● **TASK INSTRUCTIONS**:
In the records below, find the line with "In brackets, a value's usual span" and the line with "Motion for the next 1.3"; return exactly those lines and every line between them.

● **DATASET CONTENT**:
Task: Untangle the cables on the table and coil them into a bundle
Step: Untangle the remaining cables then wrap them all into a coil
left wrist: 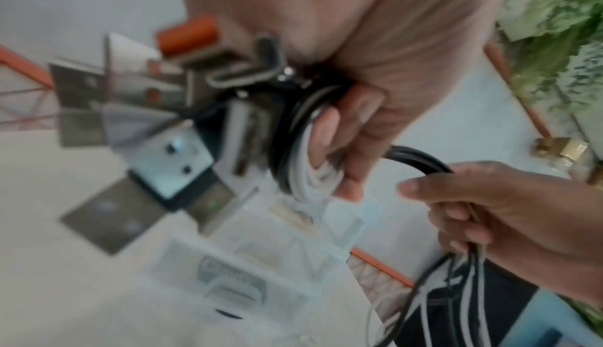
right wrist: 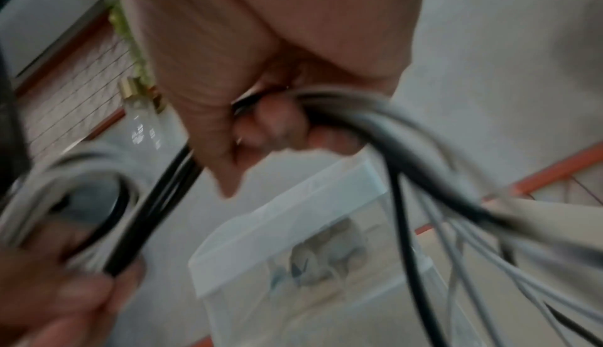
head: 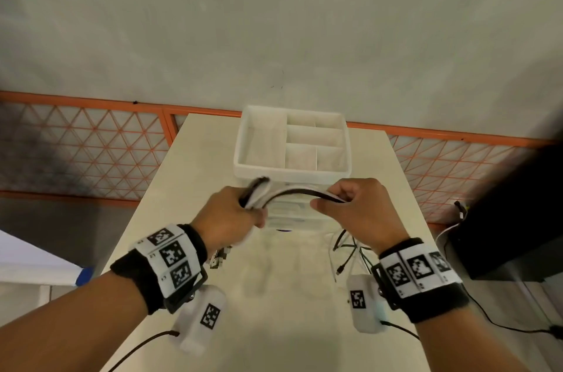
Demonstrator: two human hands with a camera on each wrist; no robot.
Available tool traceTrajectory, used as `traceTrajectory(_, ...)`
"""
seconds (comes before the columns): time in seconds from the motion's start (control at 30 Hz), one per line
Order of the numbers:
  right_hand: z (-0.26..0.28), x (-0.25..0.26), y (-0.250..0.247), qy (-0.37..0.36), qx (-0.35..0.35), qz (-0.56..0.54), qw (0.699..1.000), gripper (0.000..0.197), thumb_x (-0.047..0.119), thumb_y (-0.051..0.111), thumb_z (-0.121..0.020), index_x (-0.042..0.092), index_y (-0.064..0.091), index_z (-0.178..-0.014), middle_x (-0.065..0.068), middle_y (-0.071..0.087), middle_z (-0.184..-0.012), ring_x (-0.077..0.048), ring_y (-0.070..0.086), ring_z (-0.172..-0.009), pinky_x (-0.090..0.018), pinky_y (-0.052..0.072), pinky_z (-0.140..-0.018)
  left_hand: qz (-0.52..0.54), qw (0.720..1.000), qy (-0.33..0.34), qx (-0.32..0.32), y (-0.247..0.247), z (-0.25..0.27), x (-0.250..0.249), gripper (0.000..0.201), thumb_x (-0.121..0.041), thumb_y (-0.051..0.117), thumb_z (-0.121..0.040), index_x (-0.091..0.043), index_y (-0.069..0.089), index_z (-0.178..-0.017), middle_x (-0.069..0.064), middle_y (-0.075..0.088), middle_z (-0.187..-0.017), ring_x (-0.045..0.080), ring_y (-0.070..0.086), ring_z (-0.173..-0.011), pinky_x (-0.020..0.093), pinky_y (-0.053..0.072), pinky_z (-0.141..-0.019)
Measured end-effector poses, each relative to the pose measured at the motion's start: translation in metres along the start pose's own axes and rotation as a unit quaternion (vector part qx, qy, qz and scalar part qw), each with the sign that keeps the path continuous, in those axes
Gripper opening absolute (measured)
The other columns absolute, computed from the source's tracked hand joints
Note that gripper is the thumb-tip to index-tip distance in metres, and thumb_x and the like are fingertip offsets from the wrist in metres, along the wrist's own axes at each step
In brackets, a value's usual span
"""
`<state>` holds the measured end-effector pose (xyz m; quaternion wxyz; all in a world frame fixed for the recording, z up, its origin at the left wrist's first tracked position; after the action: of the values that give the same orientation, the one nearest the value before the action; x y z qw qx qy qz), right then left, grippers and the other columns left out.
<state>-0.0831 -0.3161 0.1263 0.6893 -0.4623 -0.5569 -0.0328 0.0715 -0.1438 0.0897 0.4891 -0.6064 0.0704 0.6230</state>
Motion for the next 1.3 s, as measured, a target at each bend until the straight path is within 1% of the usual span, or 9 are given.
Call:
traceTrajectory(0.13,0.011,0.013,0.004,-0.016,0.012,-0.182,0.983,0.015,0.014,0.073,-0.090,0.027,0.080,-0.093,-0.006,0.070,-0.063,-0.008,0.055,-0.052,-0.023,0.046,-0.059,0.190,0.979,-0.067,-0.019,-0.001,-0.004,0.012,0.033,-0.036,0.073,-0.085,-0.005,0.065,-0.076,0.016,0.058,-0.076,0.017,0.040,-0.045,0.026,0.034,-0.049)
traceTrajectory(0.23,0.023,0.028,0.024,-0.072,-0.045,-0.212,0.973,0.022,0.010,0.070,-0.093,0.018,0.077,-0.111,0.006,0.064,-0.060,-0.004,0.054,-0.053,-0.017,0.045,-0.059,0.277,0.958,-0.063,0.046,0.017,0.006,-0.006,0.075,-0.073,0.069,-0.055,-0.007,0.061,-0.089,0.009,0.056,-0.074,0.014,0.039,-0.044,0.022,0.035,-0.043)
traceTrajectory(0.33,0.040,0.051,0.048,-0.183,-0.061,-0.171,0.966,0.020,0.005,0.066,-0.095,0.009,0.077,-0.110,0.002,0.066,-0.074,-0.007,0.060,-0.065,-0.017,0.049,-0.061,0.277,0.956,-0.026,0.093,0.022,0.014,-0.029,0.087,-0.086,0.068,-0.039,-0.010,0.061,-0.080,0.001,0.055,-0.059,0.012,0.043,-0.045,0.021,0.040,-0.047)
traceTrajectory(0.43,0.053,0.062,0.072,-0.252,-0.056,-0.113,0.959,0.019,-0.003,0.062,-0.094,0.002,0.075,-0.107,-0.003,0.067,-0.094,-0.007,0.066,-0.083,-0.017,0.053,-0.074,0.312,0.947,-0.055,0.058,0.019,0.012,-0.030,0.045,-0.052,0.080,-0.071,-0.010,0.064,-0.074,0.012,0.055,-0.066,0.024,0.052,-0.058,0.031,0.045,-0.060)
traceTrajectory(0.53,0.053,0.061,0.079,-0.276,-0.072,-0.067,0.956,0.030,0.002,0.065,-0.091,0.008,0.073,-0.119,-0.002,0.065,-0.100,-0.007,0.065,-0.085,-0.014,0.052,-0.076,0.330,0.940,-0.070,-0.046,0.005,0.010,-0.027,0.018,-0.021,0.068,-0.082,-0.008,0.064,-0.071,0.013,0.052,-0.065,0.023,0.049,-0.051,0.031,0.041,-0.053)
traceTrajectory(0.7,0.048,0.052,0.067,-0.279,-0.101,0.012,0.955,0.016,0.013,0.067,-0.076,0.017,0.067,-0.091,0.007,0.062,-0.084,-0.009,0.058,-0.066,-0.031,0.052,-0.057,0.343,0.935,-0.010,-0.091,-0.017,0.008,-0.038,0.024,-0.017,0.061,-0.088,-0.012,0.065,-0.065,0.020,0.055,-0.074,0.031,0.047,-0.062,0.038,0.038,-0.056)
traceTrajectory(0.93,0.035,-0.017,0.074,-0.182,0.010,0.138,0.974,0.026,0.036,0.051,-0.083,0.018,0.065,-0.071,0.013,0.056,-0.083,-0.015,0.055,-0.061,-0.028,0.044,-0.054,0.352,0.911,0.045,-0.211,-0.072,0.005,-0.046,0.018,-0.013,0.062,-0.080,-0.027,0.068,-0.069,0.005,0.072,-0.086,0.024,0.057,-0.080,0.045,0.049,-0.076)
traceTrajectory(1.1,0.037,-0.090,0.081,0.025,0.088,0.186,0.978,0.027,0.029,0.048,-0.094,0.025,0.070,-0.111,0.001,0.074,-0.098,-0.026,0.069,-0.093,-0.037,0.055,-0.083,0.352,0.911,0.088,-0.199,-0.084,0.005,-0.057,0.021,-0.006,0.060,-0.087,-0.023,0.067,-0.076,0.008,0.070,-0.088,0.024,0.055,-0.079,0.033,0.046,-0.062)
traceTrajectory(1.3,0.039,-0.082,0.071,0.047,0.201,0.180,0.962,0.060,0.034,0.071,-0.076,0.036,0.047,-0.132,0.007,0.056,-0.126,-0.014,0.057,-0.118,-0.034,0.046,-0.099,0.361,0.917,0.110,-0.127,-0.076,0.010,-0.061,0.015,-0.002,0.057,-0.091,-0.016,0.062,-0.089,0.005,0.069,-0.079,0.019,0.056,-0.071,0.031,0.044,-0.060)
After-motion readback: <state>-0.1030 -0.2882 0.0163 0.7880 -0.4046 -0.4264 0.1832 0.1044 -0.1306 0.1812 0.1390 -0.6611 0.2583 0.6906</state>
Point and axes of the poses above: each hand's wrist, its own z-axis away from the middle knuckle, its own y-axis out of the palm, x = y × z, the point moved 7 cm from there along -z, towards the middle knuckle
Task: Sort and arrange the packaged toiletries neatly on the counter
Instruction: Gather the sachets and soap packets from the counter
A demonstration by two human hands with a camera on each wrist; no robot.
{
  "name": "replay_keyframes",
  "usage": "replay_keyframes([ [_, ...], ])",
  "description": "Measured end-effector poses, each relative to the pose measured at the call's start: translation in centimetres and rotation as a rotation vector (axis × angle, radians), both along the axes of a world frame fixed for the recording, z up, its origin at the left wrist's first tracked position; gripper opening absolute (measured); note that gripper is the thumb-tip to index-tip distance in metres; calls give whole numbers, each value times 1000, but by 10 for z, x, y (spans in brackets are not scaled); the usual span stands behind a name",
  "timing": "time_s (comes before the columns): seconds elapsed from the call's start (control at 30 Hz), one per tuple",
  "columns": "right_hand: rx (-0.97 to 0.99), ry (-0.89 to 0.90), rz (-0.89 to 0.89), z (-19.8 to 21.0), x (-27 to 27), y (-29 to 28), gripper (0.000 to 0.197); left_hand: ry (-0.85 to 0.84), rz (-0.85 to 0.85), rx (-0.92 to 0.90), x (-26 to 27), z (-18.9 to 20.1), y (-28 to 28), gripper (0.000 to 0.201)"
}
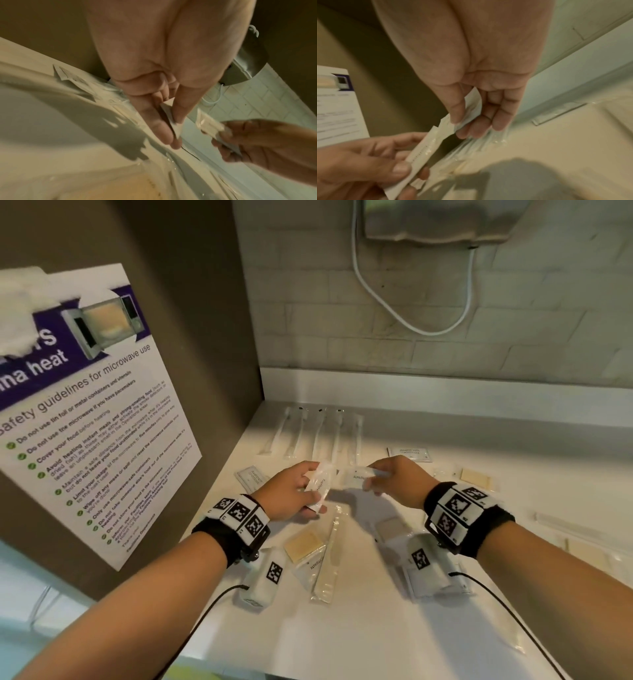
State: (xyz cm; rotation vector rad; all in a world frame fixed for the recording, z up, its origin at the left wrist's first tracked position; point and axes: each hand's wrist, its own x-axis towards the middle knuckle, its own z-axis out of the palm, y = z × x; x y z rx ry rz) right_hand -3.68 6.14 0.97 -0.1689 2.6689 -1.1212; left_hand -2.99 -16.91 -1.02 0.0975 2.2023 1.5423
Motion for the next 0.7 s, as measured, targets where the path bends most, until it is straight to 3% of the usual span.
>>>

● **SOLUTION TO THIS PROBLEM**:
In brackets, a value's usual span
"""
`<state>` holds the measured end-effector pose (xyz m; quaternion wxyz; all in a world frame fixed for the recording, z up, its origin at the left wrist's first tracked position; after the action: of the values that give the same orientation, the one nearest the value before the action; x y z qw qx qy qz), right then left, grippers and the other columns left out.
<state>-0.0831 -0.3161 0.1263 0.6893 -0.4623 -0.5569 -0.0328 0.0715 -0.1438 0.0897 0.4891 -0.6064 0.0704 0.6230</state>
Motion for the next 1.3 s, as measured, a target at each bend until the straight path is within 1% of the usual span, or 9 are given.

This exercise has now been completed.